- ABOUT THIS TASK -
An image-free, verbatim transcription of the records is the expected result.

- GIVEN RECORDS -
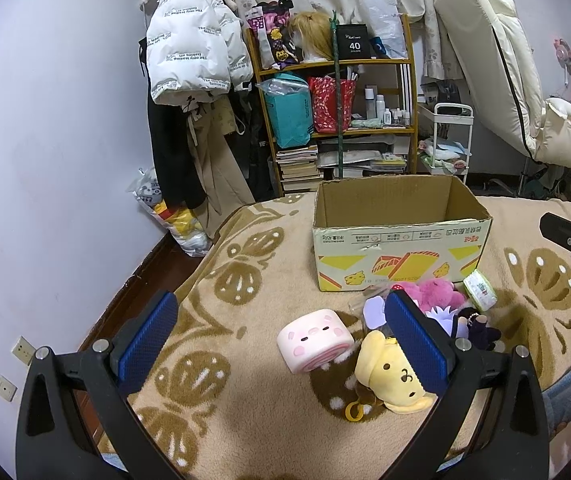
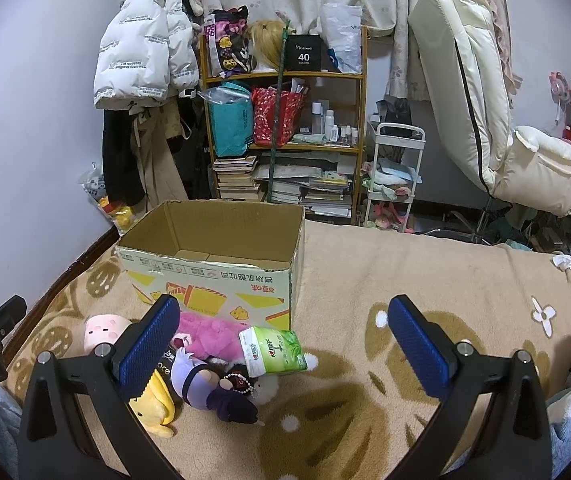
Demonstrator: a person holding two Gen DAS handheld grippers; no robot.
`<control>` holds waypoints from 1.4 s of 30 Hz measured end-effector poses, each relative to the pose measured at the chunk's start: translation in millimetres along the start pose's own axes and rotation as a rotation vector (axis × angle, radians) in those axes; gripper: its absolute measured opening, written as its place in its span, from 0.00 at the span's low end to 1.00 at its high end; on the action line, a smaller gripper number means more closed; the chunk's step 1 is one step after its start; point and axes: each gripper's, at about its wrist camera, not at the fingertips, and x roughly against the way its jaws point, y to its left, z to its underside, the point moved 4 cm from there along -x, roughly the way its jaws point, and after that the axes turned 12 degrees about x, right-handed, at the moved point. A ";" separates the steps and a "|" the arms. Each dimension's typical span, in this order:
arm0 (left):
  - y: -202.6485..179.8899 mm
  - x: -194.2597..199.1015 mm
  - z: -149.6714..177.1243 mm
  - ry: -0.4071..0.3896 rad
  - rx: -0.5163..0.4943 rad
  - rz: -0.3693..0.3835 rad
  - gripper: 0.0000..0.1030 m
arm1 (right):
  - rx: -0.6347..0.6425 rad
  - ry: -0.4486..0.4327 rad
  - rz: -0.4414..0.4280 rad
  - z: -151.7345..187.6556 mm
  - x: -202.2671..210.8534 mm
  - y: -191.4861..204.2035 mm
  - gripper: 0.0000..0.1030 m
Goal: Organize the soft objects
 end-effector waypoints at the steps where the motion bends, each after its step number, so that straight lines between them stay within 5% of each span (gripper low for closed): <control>1: 0.0 -0.1 0.1 0.000 -0.001 0.001 0.99 | 0.000 0.000 0.001 0.0 0.4 0.3 1.00; 42: 2.5 1.3 -1.0 -0.006 0.003 -0.003 0.99 | -0.002 0.002 -0.006 -1.8 -3.6 0.1 1.00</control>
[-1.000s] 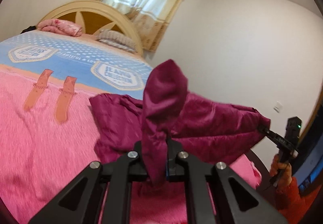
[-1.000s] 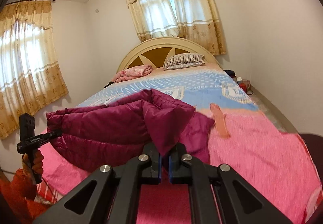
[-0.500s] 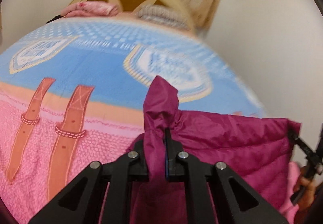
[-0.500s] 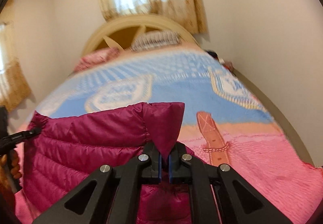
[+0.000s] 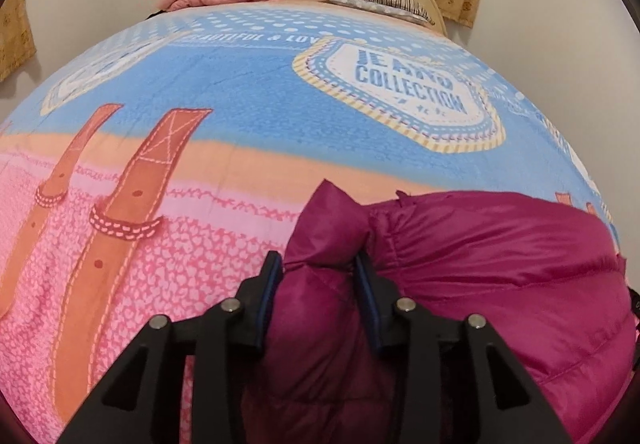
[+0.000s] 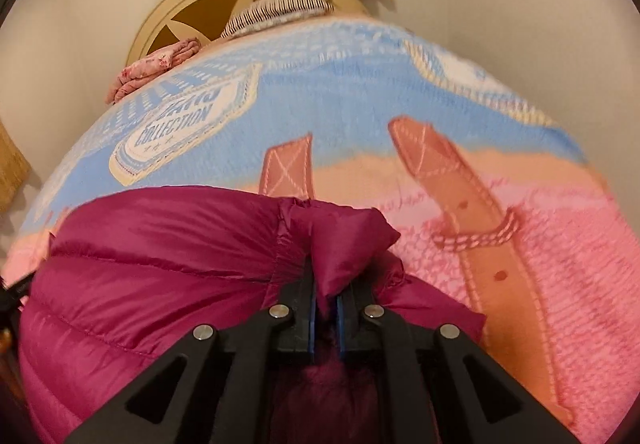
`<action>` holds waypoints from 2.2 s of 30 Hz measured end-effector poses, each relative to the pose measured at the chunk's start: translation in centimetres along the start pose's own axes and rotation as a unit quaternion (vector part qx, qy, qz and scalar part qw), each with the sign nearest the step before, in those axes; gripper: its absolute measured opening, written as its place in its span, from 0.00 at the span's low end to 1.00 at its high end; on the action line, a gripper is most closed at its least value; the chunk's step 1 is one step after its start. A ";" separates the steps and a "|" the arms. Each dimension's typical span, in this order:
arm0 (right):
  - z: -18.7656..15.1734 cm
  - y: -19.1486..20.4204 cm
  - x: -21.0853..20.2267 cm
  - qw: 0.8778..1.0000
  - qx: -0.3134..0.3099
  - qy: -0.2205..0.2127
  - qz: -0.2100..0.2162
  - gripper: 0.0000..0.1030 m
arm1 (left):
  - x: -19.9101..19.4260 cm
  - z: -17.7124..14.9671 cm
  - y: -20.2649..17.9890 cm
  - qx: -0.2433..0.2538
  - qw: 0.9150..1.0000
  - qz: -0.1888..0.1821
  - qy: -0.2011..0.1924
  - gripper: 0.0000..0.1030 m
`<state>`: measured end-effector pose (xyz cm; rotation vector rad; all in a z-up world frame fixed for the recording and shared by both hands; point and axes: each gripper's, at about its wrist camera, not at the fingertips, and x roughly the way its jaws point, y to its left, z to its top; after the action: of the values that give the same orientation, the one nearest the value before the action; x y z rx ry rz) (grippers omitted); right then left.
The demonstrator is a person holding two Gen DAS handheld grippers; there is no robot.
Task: Fold large clothes
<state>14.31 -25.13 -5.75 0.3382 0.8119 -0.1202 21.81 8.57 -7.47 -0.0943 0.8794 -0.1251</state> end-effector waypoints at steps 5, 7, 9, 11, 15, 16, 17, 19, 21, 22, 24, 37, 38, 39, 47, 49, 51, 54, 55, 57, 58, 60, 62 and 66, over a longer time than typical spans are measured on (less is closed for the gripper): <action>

- WRITTEN ANSWER -
Demonstrator: a person holding two Gen DAS handheld grippers; no robot.
`<control>` holds waypoints from 1.4 s of 30 Hz measured end-effector poses, each relative to the pose measured at the chunk's start: translation in millimetres along the start pose's own axes and rotation as a rotation vector (axis × angle, radians) in those axes; gripper: its absolute measured opening, written as its place in its span, from 0.00 at the span's low end to 1.00 at its high end; on the action line, a smaller gripper number means more closed; the chunk's step 1 is one step after its start; point and axes: each gripper's, at about its wrist camera, not at the fingertips, and x roughly against the way its jaws point, y to its left, z to its underside, the point moved 4 cm from there along -x, roughly the way its jaws point, and after that the axes turned 12 degrees about x, right-handed, at the moved point. A ";" separates the steps and a "|" the arms. Each dimension's typical span, in this order:
arm0 (left):
  - y: -202.6485..179.8899 mm
  - x: -194.2597..199.1015 mm
  - z: -149.6714..177.1243 mm
  - ry: -0.4071..0.3896 rad
  - rx: -0.5163..0.4943 rad
  - rz: -0.3693..0.3835 rad
  - gripper: 0.0000..0.1030 m
arm1 (right):
  - rx: -0.6347..0.6425 rad
  - ry: -0.4486..0.4327 rad
  - rz: -0.4414..0.4280 rad
  - z: -151.7345..187.6556 mm
  - x: -202.2671..210.8534 mm
  - y: -191.4861..204.2035 mm
  - gripper: 0.0000..0.1030 m
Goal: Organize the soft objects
 end-effector waypoints at the steps where the motion bends, each after its step number, so that straight lines between them stay within 5% of each span (gripper low for closed): <control>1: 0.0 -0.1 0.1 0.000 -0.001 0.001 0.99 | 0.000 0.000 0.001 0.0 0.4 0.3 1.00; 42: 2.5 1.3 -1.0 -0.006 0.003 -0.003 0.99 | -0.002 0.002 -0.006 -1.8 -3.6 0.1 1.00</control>
[-1.000s] 
[-1.000s] 
[-0.500s] 
[-0.500s] 
[+0.000s] 
[+0.000s] 
`<action>` holds waypoints from 2.2 s of 30 Hz measured end-effector poses, each relative to the pose measured at the chunk's start: translation in centimetres along the start pose's own axes and rotation as a unit quaternion (vector part qx, qy, qz and scalar part qw), each with the sign nearest the step before, in those axes; gripper: its absolute measured opening, written as its place in its span, from 0.00 at the span's low end to 1.00 at its high end; on the action line, a gripper is most closed at its least value; the chunk's step 1 is one step after its start. A ";" separates the steps and a "|" the arms. Each dimension's typical span, in this order:
arm0 (right):
  - z: -18.7656..15.1734 cm
  - y: -19.1486..20.4204 cm
  - x: -21.0853..20.2267 cm
  - qw: 0.8778..1.0000
  - qx: -0.3134..0.3099
  - qy: -0.2205..0.2127
  - qz: -0.2100..0.2162
  - gripper: 0.0000..0.1030 m
arm1 (left):
  - x: -19.9101..19.4260 cm
  - z: -17.7124..14.9671 cm
  - y: -20.2649..17.9890 cm
  - qx: -0.2433..0.2538
  - qw: 0.9150..1.0000
  - qz: -0.1888..0.1821
  - qy: -0.2011..0.1924
  - gripper: 0.0000..0.1030 m
`<state>`: measured end-effector pose (xyz cm; rotation vector rad; all in a z-up world frame fixed for the recording and shared by both hands; point and axes: each gripper's, at about its wrist camera, not at the fingertips, and x roughly the way its jaws point, y to its left, z to its top; after the action: of the values that give the same orientation, the one nearest the value before the action; x y z rx ry rz) (grippers omitted); right then left.
The demonstrator is a person holding two Gen DAS handheld grippers; there is no robot.
Task: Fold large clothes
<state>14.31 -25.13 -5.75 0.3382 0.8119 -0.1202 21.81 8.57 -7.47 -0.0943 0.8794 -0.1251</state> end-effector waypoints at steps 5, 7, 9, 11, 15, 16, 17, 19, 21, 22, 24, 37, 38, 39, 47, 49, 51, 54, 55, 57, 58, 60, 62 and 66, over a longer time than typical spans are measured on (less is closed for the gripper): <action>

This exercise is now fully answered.